**ASSIGNMENT**
Your answer should consist of the lines holding "coords", copied from the material below.

**ENTRIES PROVIDED**
================================

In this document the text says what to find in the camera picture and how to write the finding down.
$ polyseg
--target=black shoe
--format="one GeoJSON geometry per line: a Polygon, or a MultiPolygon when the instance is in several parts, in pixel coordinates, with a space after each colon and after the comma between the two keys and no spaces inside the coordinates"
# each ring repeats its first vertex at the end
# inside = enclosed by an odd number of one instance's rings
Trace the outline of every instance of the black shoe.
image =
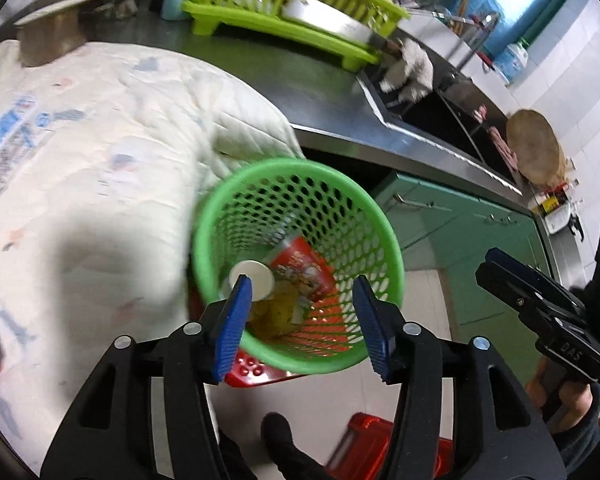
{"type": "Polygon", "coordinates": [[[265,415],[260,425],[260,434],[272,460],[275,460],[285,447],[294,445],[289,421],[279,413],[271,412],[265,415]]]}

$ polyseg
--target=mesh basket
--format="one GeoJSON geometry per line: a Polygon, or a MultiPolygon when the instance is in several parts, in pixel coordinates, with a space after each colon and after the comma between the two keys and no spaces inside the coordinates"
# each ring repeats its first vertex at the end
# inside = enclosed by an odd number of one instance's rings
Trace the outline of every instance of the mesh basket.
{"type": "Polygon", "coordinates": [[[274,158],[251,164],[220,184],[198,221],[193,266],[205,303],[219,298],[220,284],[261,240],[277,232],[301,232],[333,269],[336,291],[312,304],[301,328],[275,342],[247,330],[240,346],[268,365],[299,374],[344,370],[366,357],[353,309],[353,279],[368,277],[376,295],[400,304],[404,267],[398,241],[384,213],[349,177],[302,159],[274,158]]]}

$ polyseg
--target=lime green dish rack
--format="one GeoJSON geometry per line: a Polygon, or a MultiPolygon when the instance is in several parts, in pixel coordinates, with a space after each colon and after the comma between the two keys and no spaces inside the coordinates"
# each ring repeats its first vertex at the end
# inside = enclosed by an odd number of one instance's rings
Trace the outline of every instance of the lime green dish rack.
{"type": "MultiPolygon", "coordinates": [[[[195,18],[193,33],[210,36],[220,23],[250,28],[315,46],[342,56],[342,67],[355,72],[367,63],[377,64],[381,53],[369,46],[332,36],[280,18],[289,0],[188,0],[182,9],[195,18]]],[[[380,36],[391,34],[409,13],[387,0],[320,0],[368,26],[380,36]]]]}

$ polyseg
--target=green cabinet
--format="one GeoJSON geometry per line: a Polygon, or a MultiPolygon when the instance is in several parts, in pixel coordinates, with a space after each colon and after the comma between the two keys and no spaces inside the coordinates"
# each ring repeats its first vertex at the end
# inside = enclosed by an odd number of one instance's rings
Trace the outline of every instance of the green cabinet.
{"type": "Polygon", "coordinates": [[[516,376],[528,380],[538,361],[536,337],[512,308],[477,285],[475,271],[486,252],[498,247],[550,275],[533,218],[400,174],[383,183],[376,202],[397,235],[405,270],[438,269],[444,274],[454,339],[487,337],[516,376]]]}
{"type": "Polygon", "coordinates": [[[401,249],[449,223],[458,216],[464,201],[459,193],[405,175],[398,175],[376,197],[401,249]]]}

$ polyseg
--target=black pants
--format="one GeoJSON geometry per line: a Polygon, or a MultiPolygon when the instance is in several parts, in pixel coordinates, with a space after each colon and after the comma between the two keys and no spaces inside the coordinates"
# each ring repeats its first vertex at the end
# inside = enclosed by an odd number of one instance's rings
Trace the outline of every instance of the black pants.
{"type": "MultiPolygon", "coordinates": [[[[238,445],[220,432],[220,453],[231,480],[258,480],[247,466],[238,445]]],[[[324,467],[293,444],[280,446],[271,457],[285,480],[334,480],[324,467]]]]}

================================

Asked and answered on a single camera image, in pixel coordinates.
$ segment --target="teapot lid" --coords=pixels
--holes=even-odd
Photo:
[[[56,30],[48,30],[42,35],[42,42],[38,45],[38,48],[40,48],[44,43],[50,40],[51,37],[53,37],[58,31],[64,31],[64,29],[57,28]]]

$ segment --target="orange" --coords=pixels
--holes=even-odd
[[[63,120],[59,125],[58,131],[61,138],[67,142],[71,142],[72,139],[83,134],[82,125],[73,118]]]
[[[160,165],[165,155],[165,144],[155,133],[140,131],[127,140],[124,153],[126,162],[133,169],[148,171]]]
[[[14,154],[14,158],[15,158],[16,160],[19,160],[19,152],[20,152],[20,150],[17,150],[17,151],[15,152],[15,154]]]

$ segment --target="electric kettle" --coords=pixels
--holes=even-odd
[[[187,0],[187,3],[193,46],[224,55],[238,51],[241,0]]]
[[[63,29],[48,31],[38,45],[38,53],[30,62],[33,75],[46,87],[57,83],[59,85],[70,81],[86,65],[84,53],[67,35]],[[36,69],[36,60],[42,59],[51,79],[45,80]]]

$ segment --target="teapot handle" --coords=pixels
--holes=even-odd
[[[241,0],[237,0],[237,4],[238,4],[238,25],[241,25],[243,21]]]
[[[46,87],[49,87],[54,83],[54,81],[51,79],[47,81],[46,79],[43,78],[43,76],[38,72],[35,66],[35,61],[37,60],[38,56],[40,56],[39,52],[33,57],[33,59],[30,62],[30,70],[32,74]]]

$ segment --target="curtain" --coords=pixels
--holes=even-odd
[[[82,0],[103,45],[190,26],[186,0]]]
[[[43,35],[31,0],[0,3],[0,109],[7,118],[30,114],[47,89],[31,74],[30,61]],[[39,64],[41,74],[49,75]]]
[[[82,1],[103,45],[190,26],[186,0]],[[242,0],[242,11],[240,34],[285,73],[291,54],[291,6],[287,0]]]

================================

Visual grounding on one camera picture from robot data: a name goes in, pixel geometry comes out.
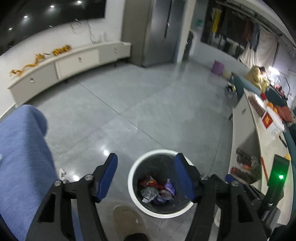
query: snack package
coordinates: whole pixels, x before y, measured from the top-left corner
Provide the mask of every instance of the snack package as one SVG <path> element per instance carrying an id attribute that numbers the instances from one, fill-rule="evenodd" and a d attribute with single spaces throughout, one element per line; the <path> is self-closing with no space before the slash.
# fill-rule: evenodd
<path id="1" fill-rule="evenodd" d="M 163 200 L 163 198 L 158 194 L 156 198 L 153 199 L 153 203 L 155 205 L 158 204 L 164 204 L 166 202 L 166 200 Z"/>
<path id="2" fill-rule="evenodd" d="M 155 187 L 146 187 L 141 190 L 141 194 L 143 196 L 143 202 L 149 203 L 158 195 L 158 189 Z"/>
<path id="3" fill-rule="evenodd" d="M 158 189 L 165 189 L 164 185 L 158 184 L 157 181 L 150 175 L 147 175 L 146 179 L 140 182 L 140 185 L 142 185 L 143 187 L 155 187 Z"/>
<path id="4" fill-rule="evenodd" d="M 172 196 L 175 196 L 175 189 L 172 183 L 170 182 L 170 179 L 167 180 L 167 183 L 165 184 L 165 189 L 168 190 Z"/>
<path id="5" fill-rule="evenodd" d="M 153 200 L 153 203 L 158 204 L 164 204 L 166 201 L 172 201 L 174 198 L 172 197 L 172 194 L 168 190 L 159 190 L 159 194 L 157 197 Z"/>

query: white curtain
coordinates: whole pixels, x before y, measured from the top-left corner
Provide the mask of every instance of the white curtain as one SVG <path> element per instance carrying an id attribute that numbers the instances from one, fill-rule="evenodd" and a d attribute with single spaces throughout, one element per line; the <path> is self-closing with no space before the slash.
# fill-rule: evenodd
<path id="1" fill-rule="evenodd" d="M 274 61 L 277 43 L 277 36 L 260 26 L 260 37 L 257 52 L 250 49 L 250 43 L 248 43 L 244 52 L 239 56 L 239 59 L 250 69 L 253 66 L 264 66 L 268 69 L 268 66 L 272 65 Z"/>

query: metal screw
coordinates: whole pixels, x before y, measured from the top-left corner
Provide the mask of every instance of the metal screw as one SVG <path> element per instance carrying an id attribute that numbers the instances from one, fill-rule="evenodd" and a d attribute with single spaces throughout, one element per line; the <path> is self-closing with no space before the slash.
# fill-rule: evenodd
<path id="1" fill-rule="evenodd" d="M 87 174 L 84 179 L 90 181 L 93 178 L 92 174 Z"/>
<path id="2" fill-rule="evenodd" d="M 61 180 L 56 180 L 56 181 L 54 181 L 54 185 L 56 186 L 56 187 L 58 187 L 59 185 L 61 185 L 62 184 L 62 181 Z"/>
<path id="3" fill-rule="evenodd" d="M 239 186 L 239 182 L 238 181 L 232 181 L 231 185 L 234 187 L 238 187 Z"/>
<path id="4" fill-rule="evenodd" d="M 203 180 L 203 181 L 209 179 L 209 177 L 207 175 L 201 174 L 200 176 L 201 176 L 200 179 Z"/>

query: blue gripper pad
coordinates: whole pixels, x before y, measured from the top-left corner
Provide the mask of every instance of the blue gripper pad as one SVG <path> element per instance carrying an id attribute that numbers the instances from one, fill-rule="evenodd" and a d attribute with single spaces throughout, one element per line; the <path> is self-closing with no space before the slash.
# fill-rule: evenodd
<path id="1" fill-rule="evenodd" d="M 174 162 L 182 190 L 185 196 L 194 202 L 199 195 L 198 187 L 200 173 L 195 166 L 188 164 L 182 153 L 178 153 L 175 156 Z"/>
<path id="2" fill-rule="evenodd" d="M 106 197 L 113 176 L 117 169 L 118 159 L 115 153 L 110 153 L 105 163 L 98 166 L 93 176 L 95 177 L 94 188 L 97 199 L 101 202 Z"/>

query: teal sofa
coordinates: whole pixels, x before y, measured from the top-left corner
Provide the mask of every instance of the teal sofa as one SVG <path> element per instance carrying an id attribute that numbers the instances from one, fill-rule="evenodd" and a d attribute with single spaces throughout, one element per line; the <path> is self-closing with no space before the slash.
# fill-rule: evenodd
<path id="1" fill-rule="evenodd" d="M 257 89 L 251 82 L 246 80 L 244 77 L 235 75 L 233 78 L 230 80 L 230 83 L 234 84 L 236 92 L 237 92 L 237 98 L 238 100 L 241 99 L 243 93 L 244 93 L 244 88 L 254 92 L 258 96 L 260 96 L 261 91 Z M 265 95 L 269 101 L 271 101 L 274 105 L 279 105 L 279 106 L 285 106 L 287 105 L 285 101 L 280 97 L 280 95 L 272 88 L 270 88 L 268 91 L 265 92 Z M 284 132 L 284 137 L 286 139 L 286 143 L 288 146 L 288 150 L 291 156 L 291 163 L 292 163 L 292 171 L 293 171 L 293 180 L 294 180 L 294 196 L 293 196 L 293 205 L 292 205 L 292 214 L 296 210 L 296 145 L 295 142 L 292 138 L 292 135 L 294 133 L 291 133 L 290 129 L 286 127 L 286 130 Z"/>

================================

**ANSWER TO THE EXERCISE**
$ segment --target="teapot lid" --coords=pixels
$ segment --target="orange" --coords=pixels
$ segment --target="electric kettle" --coords=pixels
$ segment --target="teapot handle" --coords=pixels
$ segment --target="curtain" --coords=pixels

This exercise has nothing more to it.